- [WORK TO COMPLETE]:
Having found the line containing "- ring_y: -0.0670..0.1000" in the data below, reproduce that line and each one after it to the end, exactly, and include nothing else.
----- RECORDED INFORMATION
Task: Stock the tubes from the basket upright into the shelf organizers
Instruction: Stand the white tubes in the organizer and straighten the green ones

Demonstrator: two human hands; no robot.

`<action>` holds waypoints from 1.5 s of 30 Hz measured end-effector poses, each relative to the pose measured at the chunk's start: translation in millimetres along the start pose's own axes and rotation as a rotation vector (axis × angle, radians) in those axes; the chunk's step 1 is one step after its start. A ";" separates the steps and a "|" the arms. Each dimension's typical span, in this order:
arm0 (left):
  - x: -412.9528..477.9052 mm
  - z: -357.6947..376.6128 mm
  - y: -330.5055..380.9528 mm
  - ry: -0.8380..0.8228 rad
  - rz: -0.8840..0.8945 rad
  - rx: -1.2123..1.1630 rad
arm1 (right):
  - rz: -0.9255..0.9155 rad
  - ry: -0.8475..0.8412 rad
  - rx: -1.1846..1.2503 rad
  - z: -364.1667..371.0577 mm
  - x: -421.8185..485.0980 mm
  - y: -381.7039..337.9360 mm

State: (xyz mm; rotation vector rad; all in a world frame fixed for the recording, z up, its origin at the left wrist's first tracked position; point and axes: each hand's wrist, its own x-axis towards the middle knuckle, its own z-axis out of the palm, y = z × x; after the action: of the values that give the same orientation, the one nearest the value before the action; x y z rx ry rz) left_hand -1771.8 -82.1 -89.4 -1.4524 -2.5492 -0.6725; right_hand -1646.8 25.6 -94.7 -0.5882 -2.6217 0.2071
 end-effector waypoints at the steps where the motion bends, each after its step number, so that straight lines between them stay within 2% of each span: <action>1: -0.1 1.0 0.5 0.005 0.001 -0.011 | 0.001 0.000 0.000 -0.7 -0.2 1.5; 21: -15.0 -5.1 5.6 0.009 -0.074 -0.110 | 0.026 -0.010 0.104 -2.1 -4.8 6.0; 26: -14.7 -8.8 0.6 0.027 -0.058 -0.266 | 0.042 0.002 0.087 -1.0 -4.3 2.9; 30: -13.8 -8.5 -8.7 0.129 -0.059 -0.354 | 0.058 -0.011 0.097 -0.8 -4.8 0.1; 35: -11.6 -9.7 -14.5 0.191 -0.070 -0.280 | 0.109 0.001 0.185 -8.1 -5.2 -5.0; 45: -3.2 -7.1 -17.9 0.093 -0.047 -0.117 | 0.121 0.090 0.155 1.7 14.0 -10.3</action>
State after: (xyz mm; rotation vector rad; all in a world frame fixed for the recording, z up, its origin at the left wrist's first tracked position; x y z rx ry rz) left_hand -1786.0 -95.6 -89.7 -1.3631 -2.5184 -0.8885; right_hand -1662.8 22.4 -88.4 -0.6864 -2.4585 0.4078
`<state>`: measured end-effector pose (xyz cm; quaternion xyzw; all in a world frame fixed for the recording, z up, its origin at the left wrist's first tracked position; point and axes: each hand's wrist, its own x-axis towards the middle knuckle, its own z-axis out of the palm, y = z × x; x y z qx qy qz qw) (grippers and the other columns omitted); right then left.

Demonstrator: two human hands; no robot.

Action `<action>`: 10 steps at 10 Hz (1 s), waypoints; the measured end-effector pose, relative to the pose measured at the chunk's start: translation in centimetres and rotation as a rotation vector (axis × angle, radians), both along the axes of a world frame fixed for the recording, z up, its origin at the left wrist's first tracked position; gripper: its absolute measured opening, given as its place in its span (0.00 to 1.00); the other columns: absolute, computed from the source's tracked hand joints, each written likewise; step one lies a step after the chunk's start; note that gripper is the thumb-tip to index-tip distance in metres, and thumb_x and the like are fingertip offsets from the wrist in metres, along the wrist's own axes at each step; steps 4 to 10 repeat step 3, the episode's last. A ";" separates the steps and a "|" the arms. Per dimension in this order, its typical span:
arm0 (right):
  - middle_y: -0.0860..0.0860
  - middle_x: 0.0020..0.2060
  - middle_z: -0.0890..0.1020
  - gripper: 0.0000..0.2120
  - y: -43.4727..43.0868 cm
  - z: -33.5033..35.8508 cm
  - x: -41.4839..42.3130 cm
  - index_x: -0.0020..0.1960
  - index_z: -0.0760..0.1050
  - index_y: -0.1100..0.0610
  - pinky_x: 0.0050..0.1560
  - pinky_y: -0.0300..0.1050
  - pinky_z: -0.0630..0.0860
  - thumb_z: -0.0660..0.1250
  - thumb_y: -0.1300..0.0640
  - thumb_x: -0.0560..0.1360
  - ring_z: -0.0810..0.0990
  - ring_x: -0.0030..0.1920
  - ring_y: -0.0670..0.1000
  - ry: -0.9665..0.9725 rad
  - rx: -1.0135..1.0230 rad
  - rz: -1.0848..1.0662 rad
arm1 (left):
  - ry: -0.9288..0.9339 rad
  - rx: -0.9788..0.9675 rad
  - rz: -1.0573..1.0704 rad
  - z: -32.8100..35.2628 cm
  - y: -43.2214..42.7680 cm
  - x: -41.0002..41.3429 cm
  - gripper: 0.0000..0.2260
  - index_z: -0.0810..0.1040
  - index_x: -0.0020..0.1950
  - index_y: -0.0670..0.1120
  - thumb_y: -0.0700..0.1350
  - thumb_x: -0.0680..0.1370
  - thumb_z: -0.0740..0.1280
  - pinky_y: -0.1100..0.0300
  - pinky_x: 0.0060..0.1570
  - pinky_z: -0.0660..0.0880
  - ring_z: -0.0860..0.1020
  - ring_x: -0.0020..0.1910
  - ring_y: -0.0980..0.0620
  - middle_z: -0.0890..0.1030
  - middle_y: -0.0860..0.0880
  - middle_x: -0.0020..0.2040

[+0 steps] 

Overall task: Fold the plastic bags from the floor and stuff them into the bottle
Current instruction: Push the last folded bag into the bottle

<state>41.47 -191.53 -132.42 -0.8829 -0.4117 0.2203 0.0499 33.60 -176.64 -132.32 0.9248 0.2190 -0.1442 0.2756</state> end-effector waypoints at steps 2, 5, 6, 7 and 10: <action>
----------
- [EXERCISE ANSWER]:
  - ring_y: -0.0670..0.1000
  - ry: -0.9665..0.9725 rad
  - rx: -1.0135..1.0230 rad
  - rz: -1.0848..1.0662 rad
arm1 (left):
  - ry: -0.9288..0.9339 rad
  - rx: -0.9788..0.9675 rad
  - rz: -1.0573..1.0704 rad
  - z: -32.8100..35.2628 cm
  - y: -43.2214..42.7680 cm
  - x: -41.0002..41.3429 cm
  - gripper: 0.0000..0.2260
  - index_z: -0.0810..0.1040
  - index_x: -0.0020..0.1950
  - index_y: -0.0670..0.1120
  - thumb_y: -0.0700..0.1350
  - thumb_x: -0.0680..0.1370
  - thumb_z: -0.0740..0.1280
  - pinky_y: -0.1100..0.0300
  - pinky_x: 0.0060..0.1570
  - pinky_z: -0.0660..0.0880
  - ring_z: -0.0860..0.1020
  - ring_x: -0.0020..0.1910
  - ring_y: -0.0980..0.0620
  - middle_z: -0.0890..0.1030
  - middle_y: -0.0860..0.0880
  - middle_x: -0.0020..0.2040

[+0 steps] 

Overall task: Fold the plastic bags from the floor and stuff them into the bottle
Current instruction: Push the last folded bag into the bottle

<state>41.47 -191.53 -132.42 -0.8829 -0.4117 0.2203 0.0499 33.60 -176.64 -132.32 0.9248 0.2190 -0.1442 0.2756</state> end-effector waypoints at steps 2, 5, 6, 7 and 10: <action>

Above is the complete output.